Mientras se mantuvo en la fábrica supo preservarse; cuidarse, advertir y
proteger al colectivo. Como él muchos otros activistas, estudiosos y
experimentados en la lucha en el mundo fabril.
Antonio
Sánchez buscó trabajo y lo consiguió de inmediato. Tenía formación y
condiciones. Un día se apareció ante los suyos como un orgulloso portador de un
carnet, que lo acreditaba como obrero de Sidor. Pero él sabía en lo que andaba
y lo que le esperaba. No estaba para exhibirse, ni cometer el error de
mostrarse sosteniendo una pancarta, ni ser portavoz. Lo suyo era un trabajo de
siembra, para usar la metáfora agrícola.
En medio de
aquel inmenso movimiento de trabajadores de Guayana, él y los suyos tenían que
pasar inadvertidos y clandestinos, haciendo lo imposible para que la palabra
justa se dijera y prendiera, organizara y movilizara. Ese era un asunto urgente
y necesario para levantar un movimiento esperanzado, pero sobretodo organizado,
alternativo, irreverente y rebelde.
III
A
principios de la década del 80, se mantenía el eco de la “Gran Venezuela”

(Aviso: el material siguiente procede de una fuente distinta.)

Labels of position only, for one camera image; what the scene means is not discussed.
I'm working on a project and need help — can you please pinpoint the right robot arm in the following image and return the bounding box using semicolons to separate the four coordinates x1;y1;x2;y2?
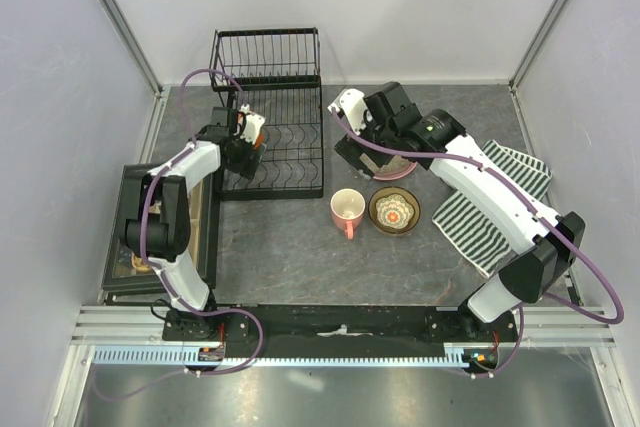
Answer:
328;82;586;341

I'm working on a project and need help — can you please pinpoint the black glass-lid organizer box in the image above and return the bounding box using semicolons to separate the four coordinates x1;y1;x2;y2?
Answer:
102;163;220;296

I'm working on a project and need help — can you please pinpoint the aluminium frame rail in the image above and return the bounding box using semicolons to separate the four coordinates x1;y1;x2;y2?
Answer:
72;304;613;347

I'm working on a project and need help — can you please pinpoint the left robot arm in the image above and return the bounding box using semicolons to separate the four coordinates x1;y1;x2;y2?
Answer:
115;104;266;340

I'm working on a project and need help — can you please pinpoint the green striped towel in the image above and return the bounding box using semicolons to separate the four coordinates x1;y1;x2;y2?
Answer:
432;140;552;278

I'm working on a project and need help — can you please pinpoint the black wire dish rack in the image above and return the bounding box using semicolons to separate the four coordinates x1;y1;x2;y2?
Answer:
209;27;324;201

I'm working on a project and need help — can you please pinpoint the blue cable duct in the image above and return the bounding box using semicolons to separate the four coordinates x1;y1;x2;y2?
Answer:
92;345;480;368

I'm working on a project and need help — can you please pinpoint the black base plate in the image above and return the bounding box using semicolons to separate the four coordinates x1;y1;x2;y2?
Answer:
162;304;518;356

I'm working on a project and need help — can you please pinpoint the pink mug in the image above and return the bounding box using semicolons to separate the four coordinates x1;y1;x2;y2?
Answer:
330;188;367;240

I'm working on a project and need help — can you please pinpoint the beige patterned cup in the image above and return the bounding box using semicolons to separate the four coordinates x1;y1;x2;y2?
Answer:
368;186;421;236

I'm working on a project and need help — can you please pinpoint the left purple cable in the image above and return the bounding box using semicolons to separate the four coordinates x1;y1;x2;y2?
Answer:
88;68;264;401

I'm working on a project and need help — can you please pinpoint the orange mug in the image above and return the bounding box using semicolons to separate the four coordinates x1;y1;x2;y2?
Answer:
253;132;264;150

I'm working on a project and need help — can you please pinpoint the white patterned bowl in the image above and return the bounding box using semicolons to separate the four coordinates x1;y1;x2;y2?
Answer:
375;193;415;230

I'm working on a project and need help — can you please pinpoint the pink plate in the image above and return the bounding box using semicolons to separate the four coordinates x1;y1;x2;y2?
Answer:
373;159;416;181

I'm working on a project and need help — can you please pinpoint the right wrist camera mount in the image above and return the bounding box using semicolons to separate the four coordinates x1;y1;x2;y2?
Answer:
328;88;372;135

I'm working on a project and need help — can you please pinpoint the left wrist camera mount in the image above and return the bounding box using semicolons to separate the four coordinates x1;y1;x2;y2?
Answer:
236;104;266;144

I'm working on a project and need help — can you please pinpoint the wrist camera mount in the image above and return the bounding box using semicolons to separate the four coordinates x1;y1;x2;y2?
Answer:
236;104;266;144
328;88;372;135

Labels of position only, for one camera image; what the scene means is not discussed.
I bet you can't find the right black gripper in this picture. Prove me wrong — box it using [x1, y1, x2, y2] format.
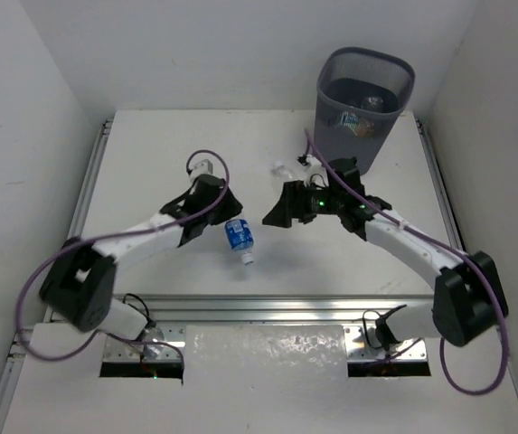
[262, 178, 344, 227]

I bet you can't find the clear ribbed plastic bottle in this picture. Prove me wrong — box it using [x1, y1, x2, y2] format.
[271, 160, 303, 183]

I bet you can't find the blue label plastic bottle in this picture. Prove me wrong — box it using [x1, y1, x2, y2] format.
[224, 217, 254, 266]

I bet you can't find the green-white label plastic bottle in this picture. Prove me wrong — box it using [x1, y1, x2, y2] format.
[336, 111, 360, 134]

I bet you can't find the orange plastic bottle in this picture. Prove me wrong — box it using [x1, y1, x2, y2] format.
[354, 118, 376, 137]

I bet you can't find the small clear blue-cap bottle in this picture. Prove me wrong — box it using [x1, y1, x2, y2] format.
[360, 95, 386, 114]

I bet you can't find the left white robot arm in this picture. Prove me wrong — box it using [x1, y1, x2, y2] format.
[39, 175, 243, 332]

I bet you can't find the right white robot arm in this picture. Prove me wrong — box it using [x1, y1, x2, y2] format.
[262, 158, 509, 351]

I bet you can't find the grey mesh waste bin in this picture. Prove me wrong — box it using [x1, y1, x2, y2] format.
[314, 47, 416, 175]

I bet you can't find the white foam block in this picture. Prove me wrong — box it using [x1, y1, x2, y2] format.
[184, 325, 348, 384]

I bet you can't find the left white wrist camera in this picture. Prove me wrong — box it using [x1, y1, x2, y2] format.
[188, 159, 213, 182]

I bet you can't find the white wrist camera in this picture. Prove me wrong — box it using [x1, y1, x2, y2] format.
[188, 159, 213, 182]
[297, 154, 321, 169]

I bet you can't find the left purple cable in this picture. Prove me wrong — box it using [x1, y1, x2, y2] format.
[15, 149, 231, 363]

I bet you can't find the purple cable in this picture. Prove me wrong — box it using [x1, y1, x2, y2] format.
[15, 149, 231, 363]
[304, 128, 512, 397]

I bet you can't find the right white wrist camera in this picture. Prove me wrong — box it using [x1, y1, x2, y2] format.
[297, 154, 321, 169]

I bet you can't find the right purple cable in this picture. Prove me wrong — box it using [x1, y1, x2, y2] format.
[304, 128, 512, 397]

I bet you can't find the aluminium front rail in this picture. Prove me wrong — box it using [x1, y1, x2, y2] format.
[7, 294, 511, 367]

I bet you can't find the left aluminium side rail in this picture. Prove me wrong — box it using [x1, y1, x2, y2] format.
[45, 118, 115, 317]

anunciada por Carlos Andrés Pérez, en su primer gobierno. Buena parte de ese
programa tenía a Guayana como epicentro, en donde se prometía el relanzamiento
industrial. Eran días para la grandilocuencia: el plan IV de Sidor, los
megaproyectos del aluminio (Alcasa, Venalum, Bauxiven) y el segundo puente
sobre el río Orinoco –que se construyó 25 años después-. Venezuela despegaría
con esa infraestructura industrial.
Con esa
inversión y esa promesa, Guayana se convirtió en lugar de peregrinaje. Llegaron
contingentes de miles de trabajadores de los pueblos de oriente, y de los
países vecinos –brasileños, peruanos, colombianos, ecuatorianos-. Venían de ser
pescadores y agricultores; llegaban atraídos por ese nuevo mundo.
Los
suramericanos dejaban atrás a sus países con economías empobrecidas y algunos
con experiencia política o sindical, acosados y perseguidos. Había técnicos y
profesionales. Algunos formaron sus propias comunidades y barrios. En aquella
ebullición insurge un movimiento obrero y social renovado, que desafiaba a la
antigua mafia sindical de los partidos del sistema -AD y Copei-, y la central
obrera –CTV-.
Es en ese
contexto que se multiplican las publicaciones obreras de izquierda, Alfredo
Maneiro funda el movimiento de los Matanceros, que después devino en La Causa
R; la Liga Socialista, GAR y CLP establecen vínculos con grupos de trabajadores.
Es en ese
movimiento creado por movilizaciones, diálogo y debate, en ese caldero de
ideas, que estos sacerdotes y religiosas, teólogos y teólogas de la liberación
a su manera, rompen el molde y se van a las fábricas de hierro, siderurgia y
bauxita, acero y aluminio, y allí son compañeros de jornadas de trabajo y de
sancochos; de parrandas y de amores; de socialismo y de planes de organización;
fortalecieron los sindicatos y los movimientos barriales de Guayana. Como pocas
veces, el sacerdocio no se ejerció para dar un sermón. El milagro se hizo
común.
Antonio
Sánchez se quedó en Guayana. En una ocasión viajó a España y de regreso contó
que estando allá con su familia, descubrió que su lugar en el mundo estaba en
el trópico guayanés. Pudieron más la fuerza telúrica, el río y la leyenda de la
sapoara.
*Periodista/
profesor emérito de la Escuela de Comunicación Social de la Universidad del Zulia.